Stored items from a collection

=== Section Start ===

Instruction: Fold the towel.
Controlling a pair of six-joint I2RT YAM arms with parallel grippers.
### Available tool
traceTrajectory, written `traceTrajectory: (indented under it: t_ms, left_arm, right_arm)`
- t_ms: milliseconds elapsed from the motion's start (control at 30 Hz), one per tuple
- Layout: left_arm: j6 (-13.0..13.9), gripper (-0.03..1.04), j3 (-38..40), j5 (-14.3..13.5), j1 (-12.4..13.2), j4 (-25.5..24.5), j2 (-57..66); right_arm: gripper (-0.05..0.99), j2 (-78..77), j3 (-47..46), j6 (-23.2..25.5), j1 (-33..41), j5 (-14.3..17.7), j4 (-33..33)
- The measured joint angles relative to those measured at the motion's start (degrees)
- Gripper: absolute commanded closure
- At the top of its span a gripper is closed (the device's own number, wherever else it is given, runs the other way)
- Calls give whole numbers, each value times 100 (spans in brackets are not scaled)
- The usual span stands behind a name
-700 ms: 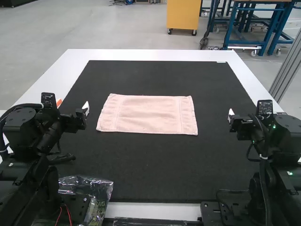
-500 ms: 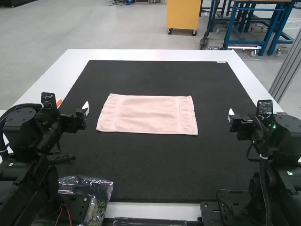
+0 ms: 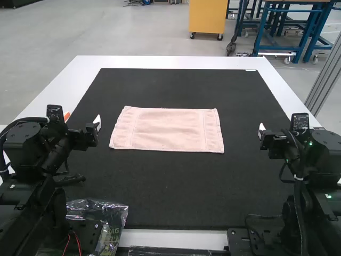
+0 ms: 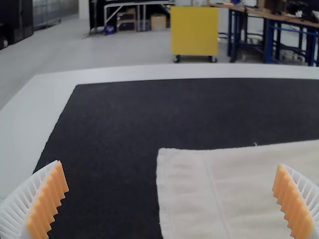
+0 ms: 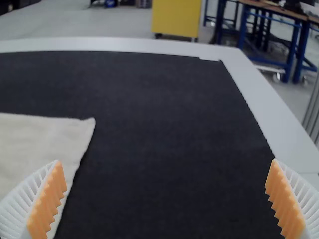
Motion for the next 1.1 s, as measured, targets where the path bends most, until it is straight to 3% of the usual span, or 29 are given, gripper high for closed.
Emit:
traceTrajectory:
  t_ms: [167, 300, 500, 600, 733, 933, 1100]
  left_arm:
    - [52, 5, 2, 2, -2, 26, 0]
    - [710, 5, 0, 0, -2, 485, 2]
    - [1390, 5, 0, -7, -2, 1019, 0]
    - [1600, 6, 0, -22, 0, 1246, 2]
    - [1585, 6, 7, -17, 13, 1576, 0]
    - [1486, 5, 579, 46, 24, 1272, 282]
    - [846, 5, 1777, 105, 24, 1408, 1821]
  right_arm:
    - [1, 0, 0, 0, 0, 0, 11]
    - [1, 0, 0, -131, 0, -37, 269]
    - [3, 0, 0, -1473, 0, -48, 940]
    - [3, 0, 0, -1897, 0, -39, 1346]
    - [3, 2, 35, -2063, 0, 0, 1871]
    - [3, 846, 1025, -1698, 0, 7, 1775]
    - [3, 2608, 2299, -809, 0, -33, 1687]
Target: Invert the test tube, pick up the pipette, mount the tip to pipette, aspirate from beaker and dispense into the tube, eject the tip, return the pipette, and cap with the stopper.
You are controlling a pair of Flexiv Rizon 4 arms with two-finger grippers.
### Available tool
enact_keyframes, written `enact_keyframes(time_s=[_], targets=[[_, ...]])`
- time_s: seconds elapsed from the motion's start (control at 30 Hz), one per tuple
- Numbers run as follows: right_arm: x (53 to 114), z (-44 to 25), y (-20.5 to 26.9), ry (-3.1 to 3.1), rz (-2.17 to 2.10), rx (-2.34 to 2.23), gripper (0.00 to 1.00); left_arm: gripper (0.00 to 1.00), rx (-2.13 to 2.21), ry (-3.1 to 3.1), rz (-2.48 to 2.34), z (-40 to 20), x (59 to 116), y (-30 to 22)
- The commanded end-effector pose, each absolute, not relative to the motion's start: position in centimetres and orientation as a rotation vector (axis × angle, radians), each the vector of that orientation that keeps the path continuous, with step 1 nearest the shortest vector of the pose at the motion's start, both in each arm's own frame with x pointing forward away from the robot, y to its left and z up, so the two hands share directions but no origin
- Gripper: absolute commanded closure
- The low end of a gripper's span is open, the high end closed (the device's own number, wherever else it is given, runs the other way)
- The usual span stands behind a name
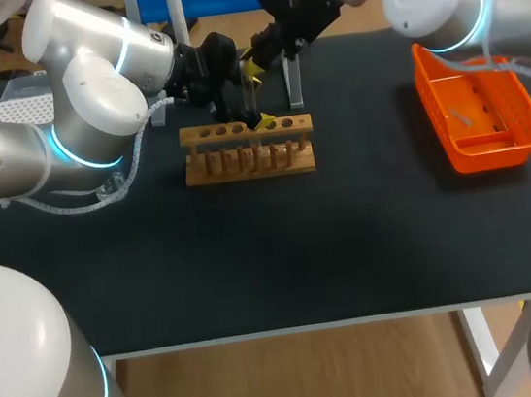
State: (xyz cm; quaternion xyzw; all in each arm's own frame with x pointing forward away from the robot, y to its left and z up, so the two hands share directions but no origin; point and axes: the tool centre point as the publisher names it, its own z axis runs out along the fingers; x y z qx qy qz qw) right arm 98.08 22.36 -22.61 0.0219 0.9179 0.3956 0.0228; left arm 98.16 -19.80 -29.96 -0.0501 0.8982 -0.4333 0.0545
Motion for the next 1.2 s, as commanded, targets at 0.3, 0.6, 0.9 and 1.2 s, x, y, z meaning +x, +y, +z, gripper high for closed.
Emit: enact_keyframes(time_s=[0.3,0.6,0.9,1.2], targets=[[98.33,-22.31,22.53,2.840,1.228,0.066,1.00,0.00,-0.152,2.735,-1.312,-29.89,98.31,-19.85],[98.31,-22.25,22.56,2.835,1.239,0.072,1.00,0.00,-0.152,2.735,-1.312,-29.89,98.31,-19.85],[98.19,-22.31,22.61,2.834,1.249,0.079,1.00,0.00,-0.152,2.735,-1.312,-29.89,98.31,-19.85],[98.00,-22.57,22.56,2.842,1.243,0.080,1.00,0.00,-0.152,2.735,-1.312,-29.89,98.31,-19.85]])
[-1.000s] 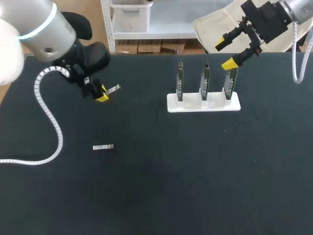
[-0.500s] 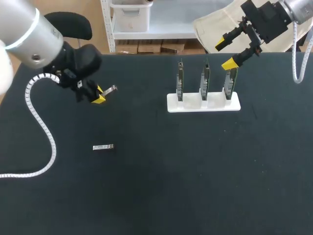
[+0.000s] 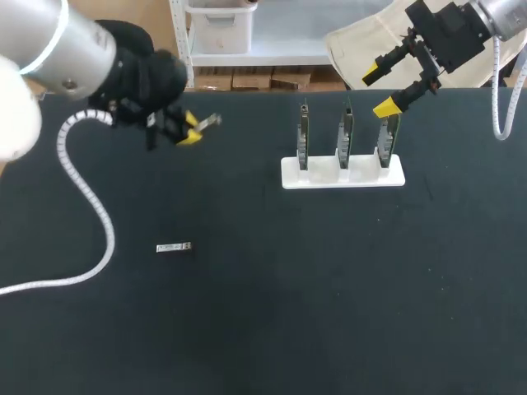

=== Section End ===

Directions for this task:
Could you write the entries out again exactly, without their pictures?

Exercise answer:
Instruction: Fold the towel.
Controlling a pair of six-joint I2RT YAM arms with parallel grippers.
### Available tool
traceTrajectory, written `traceTrajectory: (indented under it: t_ms, left_arm, right_arm)`
- t_ms: milliseconds elapsed from the motion's start (control at 30 Hz), one per tuple
- Layout: left_arm: j6 (-13.0..13.9), gripper (-0.03..1.04), j3 (-38..40), j5 (-14.3..13.5), j1 (-12.4..13.2), j4 (-25.5..24.5), j2 (-57..66); right_arm: gripper (-0.05..0.99), j2 (-78..77), j3 (-47..46), j6 (-23.2..25.5), j1 (-33..41), j5 (-14.3..17.7), j4 (-33..33)
- The measured joint angles relative to those measured at the motion's start (degrees)
- Gripper: absolute commanded closure
- At the top of its span a gripper is closed (the device's own number, wherever else it is given, runs the other way)
- Calls give whole numbers, each value times 100 (spans in brackets are not scaled)
- The usual span stands behind a name
-700 ms: 
-500 ms: 
+0 ms: 
+0 ms: 
+0 ms: 
Motion for the next 1.1 s, as measured, targets where the path bends most, until it is straight to 3% of the usual span, or 29 are given, gripper high for closed.
Emit:
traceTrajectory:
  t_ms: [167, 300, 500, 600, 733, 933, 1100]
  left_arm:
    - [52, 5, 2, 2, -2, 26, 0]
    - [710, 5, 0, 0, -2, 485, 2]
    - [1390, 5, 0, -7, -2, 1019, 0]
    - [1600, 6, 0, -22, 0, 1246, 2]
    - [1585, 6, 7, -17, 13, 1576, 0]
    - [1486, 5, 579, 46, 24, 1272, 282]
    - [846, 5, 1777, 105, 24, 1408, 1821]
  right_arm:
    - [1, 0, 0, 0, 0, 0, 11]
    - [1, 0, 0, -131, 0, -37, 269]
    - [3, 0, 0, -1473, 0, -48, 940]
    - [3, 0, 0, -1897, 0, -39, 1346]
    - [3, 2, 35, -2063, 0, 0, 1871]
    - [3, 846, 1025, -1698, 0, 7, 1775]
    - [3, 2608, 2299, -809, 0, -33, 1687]
Target: Invert the test tube, pick up the pipette, mount the tip to pipette, aspirate from beaker and dispense into the tube, eject the tip, return the pipette, and cap with the stopper.
You are controlling a pair of Flexiv Rizon 4 arms with two-finger grippers.
### Available tool
enact_keyframes, written `enact_keyframes(time_s=[_], targets=[[_, ...]])`
- time_s: seconds elapsed from the motion's start (control at 30 Hz), one per tuple
- Numbers run as follows: right_arm: x (53 to 114), z (-44 to 25), y (-20.5 to 26.9), ry (-3.1 to 3.1), rz (-2.17 to 2.10), rx (-2.34 to 2.23), gripper (0.00 to 1.00); left_arm: gripper (0.00 to 1.00), rx (-2.13 to 2.21), ry (-3.1 to 3.1), rz (-2.48 to 2.34), z (-40 to 20), x (59 to 116), y (-30 to 22)
- The commanded end-effector pose, each absolute, not relative to the motion's start: position in centimetres and orientation as a rotation vector (axis × angle, radians), each the vector of that orientation that keeps the path continuous, with step 1 nearest the shortest vector of the pose at the motion's start, both in each arm's own frame with x pointing forward away from the robot, y to its left and z up, so the two hands share directions but no origin
- Gripper: absolute commanded closure
- The low end of a gripper's span is open, the high end closed (the device's own number, wherever else it is given, runs the other way)
- The usual span stands behind a name
State: (xyz cm; quaternion xyzw; all in each arm's own frame with x pointing forward away from the robot, y to its left and z up, so the two hands share directions but no origin; point and axes: the tool centre point as the publisher names it, its own z axis runs out along the fingers; x y z qx qy qz qw) right arm 98.08 22.36 -22.61 0.0219 0.9179 0.3956 0.0228; left arm 98.16 -19.80 -29.96 -0.0501 0.8982 -0.4333 0.0545
Motion for the next 1.2 s, as commanded, targets at 0.3, 0.6, 0.9 and 1.2 s, x, y, z meaning +x, +y, +z, gripper high for closed.
Emit: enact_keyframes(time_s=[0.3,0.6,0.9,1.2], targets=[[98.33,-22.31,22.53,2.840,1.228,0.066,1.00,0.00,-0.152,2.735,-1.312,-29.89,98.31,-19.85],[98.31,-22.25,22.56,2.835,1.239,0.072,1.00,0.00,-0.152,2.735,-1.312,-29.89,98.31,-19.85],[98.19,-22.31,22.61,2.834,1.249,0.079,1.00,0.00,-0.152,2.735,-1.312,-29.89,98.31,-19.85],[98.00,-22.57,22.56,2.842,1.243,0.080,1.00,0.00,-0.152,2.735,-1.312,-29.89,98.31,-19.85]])
[-1.000s] 
[-0.500s] 
[+0.000s] 

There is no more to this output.